JavaScript Compiler: TokenKind #5

hardfist · 2025-10-11T13:22:06Z

hardfist
Oct 11, 2025
Maintainer

Background

Recently both Rspack and Rslint ran into bugs that stemmed from misusing their lexers. Those incidents exposed a few interesting quirks in JavaScript lexers, so I took the opportunity to study them.

Rspack Issue: [Bug]: v1.5 compiled code reports an error when running, the same code compiled with v1.4 does not have this problem web-infra-dev/rspack#11551
Rslint Issue (tsgo issue): getTokensFromNode is wrong when the ast contains template microsoft/typescript-go#1554

Tokens

A lexer’s core job is to split a plain string into a stream of tokens, for example turning a b c into ['a', 'b', 'c'].

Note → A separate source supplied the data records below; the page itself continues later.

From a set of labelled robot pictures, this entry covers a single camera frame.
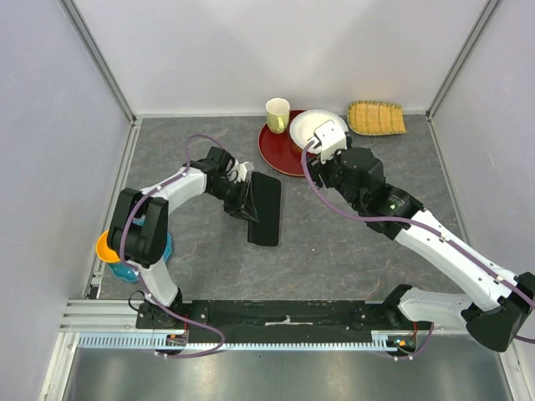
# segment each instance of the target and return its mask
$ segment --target white plate
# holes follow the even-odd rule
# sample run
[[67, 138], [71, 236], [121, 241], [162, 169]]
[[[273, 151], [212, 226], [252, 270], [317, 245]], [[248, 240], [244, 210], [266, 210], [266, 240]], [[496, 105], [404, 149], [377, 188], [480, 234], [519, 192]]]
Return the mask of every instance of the white plate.
[[[314, 144], [318, 141], [314, 136], [314, 131], [323, 123], [332, 120], [338, 127], [348, 132], [348, 125], [339, 115], [331, 113], [327, 110], [309, 110], [301, 113], [290, 124], [290, 136], [292, 141], [301, 149], [307, 145], [311, 140]], [[318, 154], [321, 151], [321, 147], [317, 149], [310, 148], [309, 153]]]

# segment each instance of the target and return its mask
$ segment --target metal frame
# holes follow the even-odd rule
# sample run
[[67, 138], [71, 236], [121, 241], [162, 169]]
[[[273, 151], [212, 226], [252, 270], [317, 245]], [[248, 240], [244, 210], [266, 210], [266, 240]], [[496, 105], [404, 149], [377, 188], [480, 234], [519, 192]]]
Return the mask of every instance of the metal frame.
[[[348, 110], [329, 110], [337, 115], [347, 115]], [[427, 110], [423, 109], [403, 109], [405, 115], [427, 115]], [[265, 117], [265, 111], [242, 111], [242, 112], [219, 112], [219, 113], [139, 113], [136, 115], [138, 119], [176, 119], [181, 117]]]
[[450, 194], [451, 203], [453, 203], [453, 210], [455, 212], [457, 222], [459, 223], [459, 228], [461, 230], [461, 238], [466, 244], [470, 245], [471, 236], [470, 236], [470, 232], [468, 231], [468, 227], [466, 226], [466, 223], [465, 223], [466, 221], [465, 213], [464, 213], [464, 210], [462, 210], [462, 206], [459, 201], [459, 194], [457, 193], [457, 189], [455, 185], [453, 184], [453, 180], [450, 177], [450, 173], [448, 172], [446, 160], [444, 159], [444, 155], [442, 154], [441, 144], [435, 132], [435, 126], [433, 125], [433, 121], [429, 119], [427, 121], [427, 124], [429, 125], [429, 129], [431, 131], [431, 138], [433, 139], [433, 143], [435, 144], [435, 150], [436, 150], [436, 154], [438, 155], [438, 160], [441, 163], [442, 173], [444, 174], [444, 178], [446, 179], [446, 187]]
[[130, 107], [128, 100], [126, 100], [125, 94], [117, 83], [115, 76], [111, 72], [110, 66], [108, 63], [106, 63], [104, 55], [102, 52], [100, 52], [99, 46], [95, 42], [93, 35], [91, 34], [87, 23], [85, 23], [78, 7], [73, 0], [59, 0], [59, 3], [73, 24], [73, 27], [87, 49], [89, 56], [91, 59], [93, 59], [94, 65], [99, 70], [100, 76], [105, 81], [111, 93], [114, 95], [117, 105], [119, 105], [125, 117], [130, 122], [134, 122], [136, 120], [135, 113]]
[[[102, 223], [102, 229], [100, 232], [106, 231], [110, 226], [113, 206], [117, 201], [119, 193], [125, 187], [128, 171], [130, 170], [130, 164], [132, 163], [132, 159], [134, 157], [135, 144], [137, 143], [137, 139], [140, 134], [141, 121], [142, 120], [138, 119], [130, 126], [125, 141], [125, 147], [123, 148], [123, 155], [121, 156], [120, 163], [117, 168], [117, 174], [115, 177], [114, 188], [110, 197], [110, 203], [106, 208], [106, 214], [104, 215], [104, 221]], [[83, 298], [86, 298], [89, 295], [89, 292], [92, 288], [97, 288], [97, 291], [100, 291], [100, 283], [102, 282], [104, 268], [105, 263], [103, 263], [93, 252], [93, 256], [91, 257], [91, 261], [89, 263], [88, 274], [85, 279], [87, 285], [85, 286], [84, 292], [81, 294]]]
[[[78, 347], [93, 349], [144, 349], [205, 351], [218, 343], [188, 343], [187, 345], [170, 345], [167, 332], [82, 332]], [[388, 334], [371, 334], [371, 343], [225, 343], [222, 351], [359, 351], [359, 352], [395, 352], [396, 347], [388, 347]]]
[[[139, 306], [141, 301], [133, 300], [134, 306]], [[182, 334], [182, 330], [138, 330], [135, 328], [136, 312], [130, 309], [127, 301], [105, 301], [105, 300], [70, 300], [65, 310], [64, 319], [61, 323], [60, 333], [56, 342], [53, 356], [51, 358], [48, 372], [43, 383], [43, 388], [39, 396], [39, 401], [61, 401], [69, 379], [69, 374], [73, 367], [74, 354], [78, 348], [151, 348], [151, 342], [135, 346], [133, 338], [149, 338], [160, 341], [165, 334]], [[372, 335], [379, 341], [385, 336], [395, 336], [409, 334], [409, 332], [380, 331], [372, 332]], [[459, 330], [437, 330], [438, 336], [457, 336], [466, 334]], [[116, 339], [115, 343], [102, 344], [100, 347], [98, 340], [91, 338], [103, 338], [103, 341]], [[236, 346], [229, 347], [229, 350], [247, 349]], [[285, 348], [291, 351], [297, 348]], [[358, 350], [358, 347], [346, 348], [345, 351]], [[500, 354], [504, 373], [509, 383], [512, 397], [515, 401], [534, 401], [531, 380], [527, 371], [527, 360], [518, 357], [518, 345], [513, 343], [505, 352]]]
[[468, 57], [470, 57], [471, 52], [491, 20], [492, 15], [494, 15], [501, 3], [502, 0], [487, 0], [487, 3], [485, 6], [483, 6], [482, 11], [477, 17], [476, 23], [472, 27], [470, 33], [468, 33], [468, 37], [461, 47], [461, 51], [457, 54], [455, 61], [450, 67], [448, 74], [444, 78], [442, 85], [438, 89], [435, 98], [432, 100], [431, 105], [427, 110], [427, 116], [429, 119], [433, 119], [435, 117], [436, 112], [441, 107], [442, 101], [447, 96], [451, 86], [455, 83], [457, 76], [462, 70], [462, 67], [465, 65]]

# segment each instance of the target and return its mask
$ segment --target yellow cup
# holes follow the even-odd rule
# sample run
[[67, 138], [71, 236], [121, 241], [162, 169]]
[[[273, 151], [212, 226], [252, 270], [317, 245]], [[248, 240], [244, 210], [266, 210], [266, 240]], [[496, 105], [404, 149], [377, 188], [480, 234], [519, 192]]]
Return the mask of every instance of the yellow cup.
[[290, 120], [290, 103], [281, 98], [274, 98], [266, 103], [267, 126], [274, 134], [281, 134], [288, 127]]
[[101, 261], [106, 263], [118, 263], [120, 261], [119, 255], [113, 249], [108, 248], [108, 231], [106, 230], [99, 237], [99, 240], [94, 245], [94, 249], [97, 252], [97, 256]]

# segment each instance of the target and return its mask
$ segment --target metal floor
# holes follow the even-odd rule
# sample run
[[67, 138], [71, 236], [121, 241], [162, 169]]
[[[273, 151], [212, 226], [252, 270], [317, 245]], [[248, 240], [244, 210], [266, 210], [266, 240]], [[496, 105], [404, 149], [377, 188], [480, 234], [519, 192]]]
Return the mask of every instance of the metal floor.
[[469, 338], [433, 336], [412, 362], [357, 352], [227, 351], [164, 360], [79, 349], [64, 401], [509, 401], [500, 358]]

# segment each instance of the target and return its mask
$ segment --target white wall
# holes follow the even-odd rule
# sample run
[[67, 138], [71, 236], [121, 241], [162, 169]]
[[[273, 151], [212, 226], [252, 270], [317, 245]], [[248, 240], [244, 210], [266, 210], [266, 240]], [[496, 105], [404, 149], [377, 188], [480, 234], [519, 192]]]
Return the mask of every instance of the white wall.
[[0, 399], [37, 399], [128, 124], [57, 0], [0, 2]]
[[502, 2], [435, 121], [474, 247], [517, 273], [535, 271], [533, 16], [532, 0]]
[[76, 0], [137, 114], [429, 107], [485, 0]]

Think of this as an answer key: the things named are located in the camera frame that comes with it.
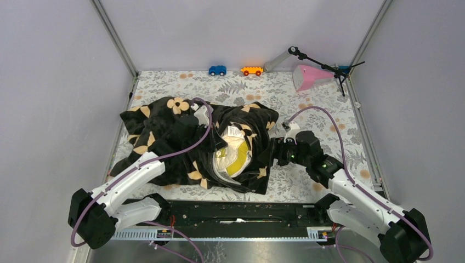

However, more complicated cases exist. Consider the input /a/g. Which of the following tokenizations should be considered correct?

Option A

[
  {Kind: SLASH, value: '/'},
  {Kind: IDENTIFIER, value: 'a'},
  {Kind: SLASH, value: '/'},
  {Kind: IDENTIFIER, value: 'g'}
]

Option B

[
  {Kind: REGEXLITERAL, value: '/a/g'}
]

To some extent, both are valid.

These two outputs happen to match the two current ways that swc drives its lexer:

Option A: lexer + collect

When you call lexer.next() unconditionally outside of the parser, you get result A.

let lexer = Lexer::new(syntax, Default::default(), StringInput::from(&*fm), None);
let token1: Vec<_> = lexer.clone().collect();

Option B: lexer inside the parser

When the parser drives the lexer, swc can collect the tokens produced during parsing via capturing, and you obtain result B.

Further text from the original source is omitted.